Q: .. it’s only going to be available through RPCs?
A: In v0.17, it’s only RPCs. That’s normally the way things go- if there’s a new feature, then initially it’s RPC only, and then eventually it might end up in the GUI. PRs welcome, of course.
Always create signatures with low R values
To understand htis, we have to get into signatures and signature encoding. When Satoshi created bitcoin, he decided that ECDSA signatures in bitcoin would be DER encoded. It’s an inefficient encoding for signatures, and it doesn’t have to be that inefficient. There’s a bunch of non-required bytes. Interestingly, there are two values in a signature– the (r, s) values. Depending on whether they are low or high, they could be 32 bytes or 31 bytes. The s value must always be low, that’s a standardness rule– it’s not a consensus rule, you can have a block with a high s value. But nodes wont propagate high s transactions. R can be high or low (32 bytes)- but R is a random nonce. If you get a R that ends up being 33 bytes then you can just pick another R, and you might be able to get smaller transactions out of this, and you can save up to half a byte on average one every signature. This might not sound like anything, but it’s a few thousand bytes a day if everyone does this. Anyone not using Bitcoin Core also benefits from this because they have more space to put their transactions into the blockchain.
Q: There are counterarguments against this, right? You have to screw around the rfc6791 nonce generator right? You do need to… I think it’s 1 bit of entropy in your signature that you’re losing.
A: That’s correct.
Q: So I mean, another person made a comment… adding this as a stretch… slightly watermarks Bitcoin Core wallets on the network. I think this is a stretch.
A: I agree that’s a stretch.
Q: I wonder if there’s any point to doing this- like half a byte? In transactions?
A: It’s a very small win. It all goes back to the encoding.
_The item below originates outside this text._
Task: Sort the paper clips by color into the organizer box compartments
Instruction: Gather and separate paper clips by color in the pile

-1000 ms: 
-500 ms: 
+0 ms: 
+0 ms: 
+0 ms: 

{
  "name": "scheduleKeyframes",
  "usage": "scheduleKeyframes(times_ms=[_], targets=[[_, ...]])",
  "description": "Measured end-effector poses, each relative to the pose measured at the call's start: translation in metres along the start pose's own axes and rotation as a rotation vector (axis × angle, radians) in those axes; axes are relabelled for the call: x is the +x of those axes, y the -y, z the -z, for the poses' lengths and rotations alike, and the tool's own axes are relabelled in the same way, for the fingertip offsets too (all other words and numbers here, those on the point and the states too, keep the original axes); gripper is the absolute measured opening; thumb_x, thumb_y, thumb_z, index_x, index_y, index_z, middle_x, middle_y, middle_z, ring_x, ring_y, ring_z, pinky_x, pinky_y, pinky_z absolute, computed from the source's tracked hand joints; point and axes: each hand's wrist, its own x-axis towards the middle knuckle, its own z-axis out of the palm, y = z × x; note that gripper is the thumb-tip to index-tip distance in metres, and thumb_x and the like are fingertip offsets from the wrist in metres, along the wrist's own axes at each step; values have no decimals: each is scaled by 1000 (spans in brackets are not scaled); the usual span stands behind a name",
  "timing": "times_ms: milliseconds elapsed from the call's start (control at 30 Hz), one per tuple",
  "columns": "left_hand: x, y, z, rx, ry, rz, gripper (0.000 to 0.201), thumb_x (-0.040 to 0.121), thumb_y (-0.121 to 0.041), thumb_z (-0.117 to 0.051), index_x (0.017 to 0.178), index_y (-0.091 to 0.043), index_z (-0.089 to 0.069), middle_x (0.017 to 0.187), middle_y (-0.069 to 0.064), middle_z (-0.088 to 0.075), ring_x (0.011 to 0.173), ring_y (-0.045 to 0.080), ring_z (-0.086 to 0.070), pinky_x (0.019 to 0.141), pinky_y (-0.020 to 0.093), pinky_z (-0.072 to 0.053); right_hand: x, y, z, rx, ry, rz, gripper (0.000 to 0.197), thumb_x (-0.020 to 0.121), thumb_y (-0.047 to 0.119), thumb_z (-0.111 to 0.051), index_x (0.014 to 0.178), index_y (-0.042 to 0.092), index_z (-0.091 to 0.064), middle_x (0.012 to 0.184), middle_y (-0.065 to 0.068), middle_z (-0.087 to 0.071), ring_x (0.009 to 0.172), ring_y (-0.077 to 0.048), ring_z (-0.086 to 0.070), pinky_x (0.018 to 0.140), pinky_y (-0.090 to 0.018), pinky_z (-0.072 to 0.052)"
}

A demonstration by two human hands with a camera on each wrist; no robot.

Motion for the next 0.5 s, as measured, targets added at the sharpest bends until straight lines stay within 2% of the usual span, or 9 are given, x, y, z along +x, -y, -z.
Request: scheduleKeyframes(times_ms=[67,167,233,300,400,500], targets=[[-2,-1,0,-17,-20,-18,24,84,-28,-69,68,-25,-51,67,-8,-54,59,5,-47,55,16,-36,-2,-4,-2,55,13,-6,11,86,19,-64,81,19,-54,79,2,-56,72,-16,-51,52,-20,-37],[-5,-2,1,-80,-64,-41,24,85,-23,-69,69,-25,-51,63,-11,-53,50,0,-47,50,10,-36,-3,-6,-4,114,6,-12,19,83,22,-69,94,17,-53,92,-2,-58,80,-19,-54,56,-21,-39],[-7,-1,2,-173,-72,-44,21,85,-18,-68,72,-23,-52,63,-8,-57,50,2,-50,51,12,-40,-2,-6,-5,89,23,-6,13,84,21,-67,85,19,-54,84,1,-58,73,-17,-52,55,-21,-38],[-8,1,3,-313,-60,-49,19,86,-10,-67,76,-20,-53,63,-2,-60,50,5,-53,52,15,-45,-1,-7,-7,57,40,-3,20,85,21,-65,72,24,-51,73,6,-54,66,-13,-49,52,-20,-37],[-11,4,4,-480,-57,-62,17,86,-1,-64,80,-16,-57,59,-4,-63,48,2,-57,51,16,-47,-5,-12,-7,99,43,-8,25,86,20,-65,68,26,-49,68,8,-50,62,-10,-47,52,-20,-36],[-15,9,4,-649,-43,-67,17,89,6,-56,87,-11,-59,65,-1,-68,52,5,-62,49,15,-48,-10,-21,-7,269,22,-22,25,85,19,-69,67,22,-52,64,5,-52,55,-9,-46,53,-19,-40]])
There’s really only 64 bytes in the signature that are actually important, but we have fluff around it because that’s the encoding that Satoshi used. When we, if we get Schnorr signatures which hopefully we will, we’re free to choose our own encoding, and in fact Pieter Wuille has proposed a BIP, which uses 64 bytes, because that’s all that a signature needs to be.
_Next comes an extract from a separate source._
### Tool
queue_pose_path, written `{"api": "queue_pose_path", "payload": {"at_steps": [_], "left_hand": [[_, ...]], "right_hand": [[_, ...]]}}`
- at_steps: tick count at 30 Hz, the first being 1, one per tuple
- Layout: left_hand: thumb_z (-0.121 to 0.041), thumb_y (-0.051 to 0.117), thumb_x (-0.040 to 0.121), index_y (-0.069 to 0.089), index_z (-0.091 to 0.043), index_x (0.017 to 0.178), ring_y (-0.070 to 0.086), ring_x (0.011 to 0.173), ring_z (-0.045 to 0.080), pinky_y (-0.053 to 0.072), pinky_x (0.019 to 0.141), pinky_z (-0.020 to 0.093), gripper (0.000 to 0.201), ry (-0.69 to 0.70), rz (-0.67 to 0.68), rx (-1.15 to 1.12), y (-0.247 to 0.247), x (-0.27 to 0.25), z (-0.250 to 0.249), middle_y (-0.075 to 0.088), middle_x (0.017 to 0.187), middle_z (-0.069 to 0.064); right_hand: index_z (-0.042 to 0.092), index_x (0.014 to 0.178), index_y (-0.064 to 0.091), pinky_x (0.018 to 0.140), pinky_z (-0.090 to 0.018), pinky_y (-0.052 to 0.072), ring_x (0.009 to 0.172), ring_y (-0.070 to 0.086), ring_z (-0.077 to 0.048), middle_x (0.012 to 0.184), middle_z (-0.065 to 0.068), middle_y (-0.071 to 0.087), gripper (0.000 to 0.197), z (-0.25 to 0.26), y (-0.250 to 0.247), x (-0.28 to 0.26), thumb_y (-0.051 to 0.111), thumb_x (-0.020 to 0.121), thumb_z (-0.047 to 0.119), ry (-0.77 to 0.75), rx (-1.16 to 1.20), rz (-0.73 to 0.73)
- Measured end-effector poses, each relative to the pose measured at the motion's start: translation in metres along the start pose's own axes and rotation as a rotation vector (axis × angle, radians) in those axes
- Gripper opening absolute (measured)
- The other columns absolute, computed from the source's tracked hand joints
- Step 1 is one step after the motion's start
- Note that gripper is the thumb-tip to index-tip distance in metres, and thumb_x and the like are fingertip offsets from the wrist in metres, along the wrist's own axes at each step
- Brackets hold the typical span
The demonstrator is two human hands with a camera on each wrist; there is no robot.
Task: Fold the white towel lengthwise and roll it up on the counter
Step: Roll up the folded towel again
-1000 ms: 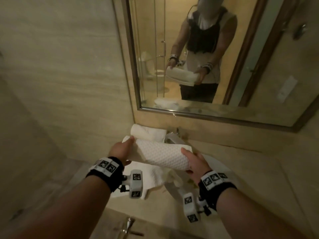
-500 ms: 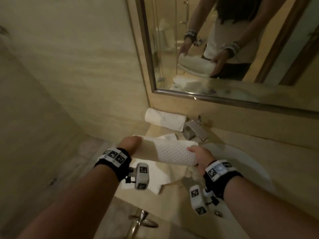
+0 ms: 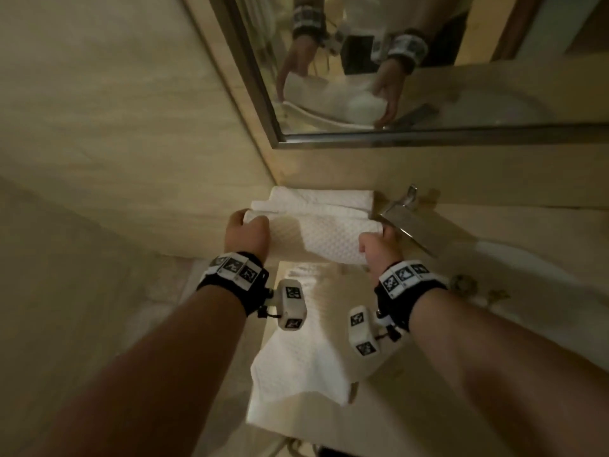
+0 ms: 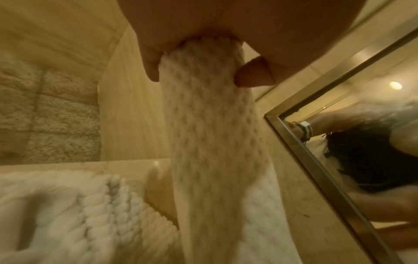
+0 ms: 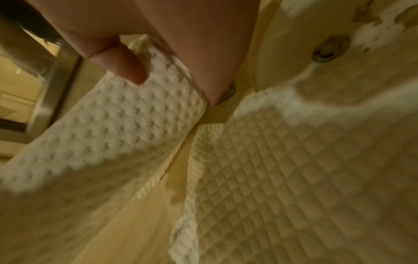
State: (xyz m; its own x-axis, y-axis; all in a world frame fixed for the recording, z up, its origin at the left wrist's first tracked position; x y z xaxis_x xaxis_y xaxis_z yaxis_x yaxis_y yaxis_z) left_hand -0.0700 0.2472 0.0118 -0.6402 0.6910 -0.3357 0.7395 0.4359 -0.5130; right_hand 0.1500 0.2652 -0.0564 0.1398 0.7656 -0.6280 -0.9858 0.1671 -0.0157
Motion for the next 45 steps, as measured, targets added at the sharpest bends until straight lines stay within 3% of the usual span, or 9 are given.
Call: {"api": "queue_pose_path", "payload": {"at_steps": [4, 10, 14, 18, 26, 32, 38, 42, 45], "left_hand": [[-0.017, 0.051, 0.09, 0.059, -0.019, 0.136, 0.059, 0.112, 0.031, 0.048, 0.098, 0.04, 0.046, -0.017, 0.014, 0.045, 0.023, 0.039, 0.021, 0.063, 0.125, 0.008], [-0.022, 0.05, 0.095, 0.052, -0.012, 0.141, 0.056, 0.116, 0.036, 0.04, 0.086, 0.035, 0.046, -0.08, 0.087, 0.183, 0.041, 0.066, 0.054, 0.059, 0.134, 0.016], [-0.037, 0.046, 0.094, 0.049, -0.004, 0.142, 0.054, 0.124, 0.04, 0.044, 0.099, 0.042, 0.058, -0.296, 0.213, 0.361, 0.043, 0.068, 0.081, 0.053, 0.143, 0.018], [-0.048, 0.039, 0.088, 0.05, -0.002, 0.137, 0.055, 0.112, 0.039, 0.04, 0.086, 0.04, 0.068, -0.381, 0.302, 0.44, 0.038, 0.066, 0.096, 0.054, 0.137, 0.02], [-0.04, 0.057, 0.09, 0.047, -0.012, 0.148, 0.053, 0.127, 0.036, 0.04, 0.087, 0.035, 0.066, -0.222, 0.196, 0.274, 0.05, 0.095, 0.052, 0.052, 0.146, 0.014], [-0.037, 0.065, 0.093, 0.032, -0.021, 0.155, 0.046, 0.138, 0.03, 0.04, 0.113, 0.04, 0.072, -0.114, 0.096, 0.119, 0.062, 0.083, 0.075, 0.043, 0.155, 0.01], [-0.06, 0.081, 0.069, 0.041, -0.016, 0.131, 0.039, 0.128, 0.033, 0.042, 0.106, 0.048, 0.086, -0.098, -0.212, 0.34, 0.081, 0.047, 0.062, 0.039, 0.138, 0.012], [-0.059, 0.082, 0.072, 0.047, -0.014, 0.116, 0.05, 0.109, 0.03, 0.049, 0.089, 0.041, 0.072, -0.223, 0.016, 0.354, 0.093, 0.04, 0.056, 0.037, 0.129, 0.009], [-0.051, 0.082, 0.077, 0.051, -0.015, 0.106, 0.053, 0.1, 0.026, 0.05, 0.091, 0.04, 0.057, -0.169, 0.059, 0.294, 0.09, 0.056, 0.056, 0.037, 0.127, 0.008]], "right_hand": [[0.015, 0.137, 0.047, 0.068, -0.025, 0.043, 0.08, 0.055, -0.015, 0.115, -0.008, 0.057, 0.055, -0.027, 0.022, 0.034, 0.049, 0.085, -0.003, 0.049, 0.008, -0.036], [0.021, 0.137, 0.044, 0.085, -0.033, 0.047, 0.098, 0.059, -0.023, 0.116, -0.005, 0.06, 0.055, -0.05, 0.025, 0.048, 0.055, 0.084, 0.012, 0.072, -0.091, -0.073], [0.018, 0.139, 0.045, 0.082, -0.029, 0.042, 0.1, 0.057, -0.024, 0.119, -0.006, 0.06, 0.054, -0.056, 0.018, 0.037, 0.055, 0.087, 0.01, 0.1, -0.149, -0.106], [0.017, 0.133, 0.047, 0.08, -0.028, 0.04, 0.089, 0.055, -0.023, 0.115, -0.007, 0.059, 0.047, -0.056, 0.014, 0.023, 0.055, 0.088, 0.009, 0.139, -0.205, -0.116], [0.022, 0.132, 0.053, 0.078, -0.026, 0.041, 0.088, 0.06, -0.018, 0.113, -0.001, 0.064, 0.048, -0.03, 0.026, 0.047, 0.06, 0.084, 0.014, 0.076, -0.099, -0.22], [0.018, 0.137, 0.05, 0.079, -0.024, 0.038, 0.088, 0.056, -0.014, 0.119, -0.002, 0.063, 0.055, -0.044, 0.02, 0.044, 0.068, 0.088, 0.039, 0.061, -0.219, -0.268], [0.013, 0.133, 0.052, 0.079, -0.024, 0.039, 0.105, 0.064, -0.026, 0.123, -0.007, 0.066, 0.066, -0.044, 0.013, 0.048, 0.066, 0.086, 0.058, 0.081, -0.354, -0.245], [0.011, 0.132, 0.052, 0.079, -0.024, 0.039, 0.109, 0.063, -0.028, 0.125, -0.009, 0.065, 0.068, -0.042, 0.011, 0.051, 0.064, 0.087, 0.06, 0.106, -0.425, -0.213], [0.01, 0.124, 0.055, 0.078, -0.024, 0.039, 0.098, 0.063, -0.026, 0.12, -0.008, 0.066, 0.062, -0.043, 0.016, 0.05, 0.062, 0.088, 0.06, 0.089, -0.505, -0.161]]}}
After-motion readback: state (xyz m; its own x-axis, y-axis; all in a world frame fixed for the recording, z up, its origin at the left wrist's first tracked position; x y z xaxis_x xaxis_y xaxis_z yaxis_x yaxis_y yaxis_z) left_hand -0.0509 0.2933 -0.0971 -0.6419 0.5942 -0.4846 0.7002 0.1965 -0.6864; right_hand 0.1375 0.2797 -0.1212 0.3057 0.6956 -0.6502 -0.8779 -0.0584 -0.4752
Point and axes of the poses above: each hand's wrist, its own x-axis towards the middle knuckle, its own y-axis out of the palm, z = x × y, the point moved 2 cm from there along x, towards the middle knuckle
Q: If.. assuming there’s a high probability of that happening then this is a waste of time if Schnorr signatures happen.
A: Schnorr signatures will not replace ECDSA in bitcoin. ECDSA will still be valid. All the UTXOs in existence are using ECDSA. They still need to be spent. Even after Schnorr gets implemented and activated on the bitcoin network, people will still be using ECDSA. Segwit has been active for just over a year, and about 40% of transactions have segwit inputs. There’s still some ways to go with ECDSA. It’s not a big change, right? You create your signature and if your R is large then you increment your random nonce by one and try again. It’s a pretty easy change and you win a byte.
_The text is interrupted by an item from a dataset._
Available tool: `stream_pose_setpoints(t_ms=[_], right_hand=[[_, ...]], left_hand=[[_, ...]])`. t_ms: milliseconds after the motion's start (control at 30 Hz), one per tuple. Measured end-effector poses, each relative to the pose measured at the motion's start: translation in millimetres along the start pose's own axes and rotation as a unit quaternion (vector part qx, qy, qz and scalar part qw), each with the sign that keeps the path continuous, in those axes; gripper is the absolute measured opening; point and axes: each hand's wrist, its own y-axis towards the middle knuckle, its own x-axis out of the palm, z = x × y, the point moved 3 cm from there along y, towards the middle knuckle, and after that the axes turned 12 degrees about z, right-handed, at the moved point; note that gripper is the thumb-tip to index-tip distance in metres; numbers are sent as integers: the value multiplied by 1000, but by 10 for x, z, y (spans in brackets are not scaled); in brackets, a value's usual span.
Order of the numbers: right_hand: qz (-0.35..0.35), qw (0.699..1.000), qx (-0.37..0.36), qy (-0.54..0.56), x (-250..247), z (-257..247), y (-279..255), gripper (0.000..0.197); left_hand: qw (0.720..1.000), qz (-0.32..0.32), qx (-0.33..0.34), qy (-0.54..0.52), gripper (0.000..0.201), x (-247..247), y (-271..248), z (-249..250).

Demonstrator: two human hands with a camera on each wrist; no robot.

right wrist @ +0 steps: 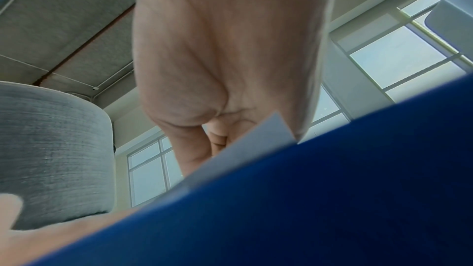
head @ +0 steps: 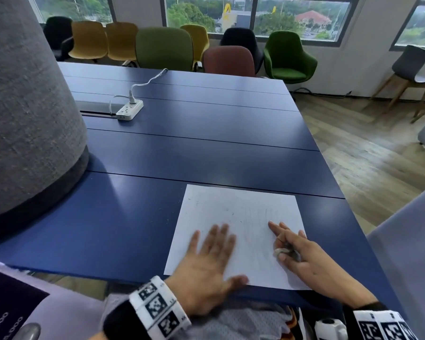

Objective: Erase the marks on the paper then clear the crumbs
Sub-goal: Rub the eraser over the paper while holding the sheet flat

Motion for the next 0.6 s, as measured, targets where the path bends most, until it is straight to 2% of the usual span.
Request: stream_pose_setpoints(t_ms=[100, 200, 333, 467, 600], right_hand=[[-7, 1000, 4, 1, 7, -6, -11, 46], [-13, 1000, 6, 0, 5, -7, -17, 46], [-6, 1000, 9, 9, 12, -6, -13, 46], [-3, 1000, 15, 14, 20, 24, -14, 40], [6, 1000, 10, 1, 21, 56, -2, 40]], left_hand=[[992, -24, -120, 19, 129, -187, 1, -408], [988, -35, -143, 56, 129, -473, 136, -584], [992, 6, -74, 101, 97, -674, 572, -438], [992, -34, -5, 121, 92, -485, 921, -45], [994, -46, 52, 87, 88, -297, 1012, 209]])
Specialized double-SHA256 with 64 byte inputs with SSE4.1 and AVX2
Here’s another efficiency gain… this has to do with when we hash 64-byte inputs, which we do a lot in Bitcoin. If you recall that the way we commit to transactions in a block is by placing the root of a merkle tree in the blockheader. A merkle tree here is created by hashing all the transactions and pairwise hashing the digests, where you have a 32-byte output from the first one and a 32-byte output from the other one and you join them together. We had a generic algorithm but Pieter Wuille has implemented a more efficient one using these instruction sets SSE4.1 and AVX2. If you hash a merkle root with thousands of leaves, that takes a handful of milliseconds with the previous algorithm. But with these new optimizations, it’s about a 6x win. Even without AVX2 and SSE4.1, even one way, you get a bit of a win, a 30% win. We’re talking about milliseconds here, and it might not sound like much, but we do this a lot. We do this hashing a lot. It’s the main delay between receiving a block and propagating it on. You receive the block, you get all the transactions and you verify that they hash down to the commitment in the block header and you can’t propagate the block until you do that, so this is in the critical path for block propagation. There are several other related PRs that use different instruction sets that are all around the same theme.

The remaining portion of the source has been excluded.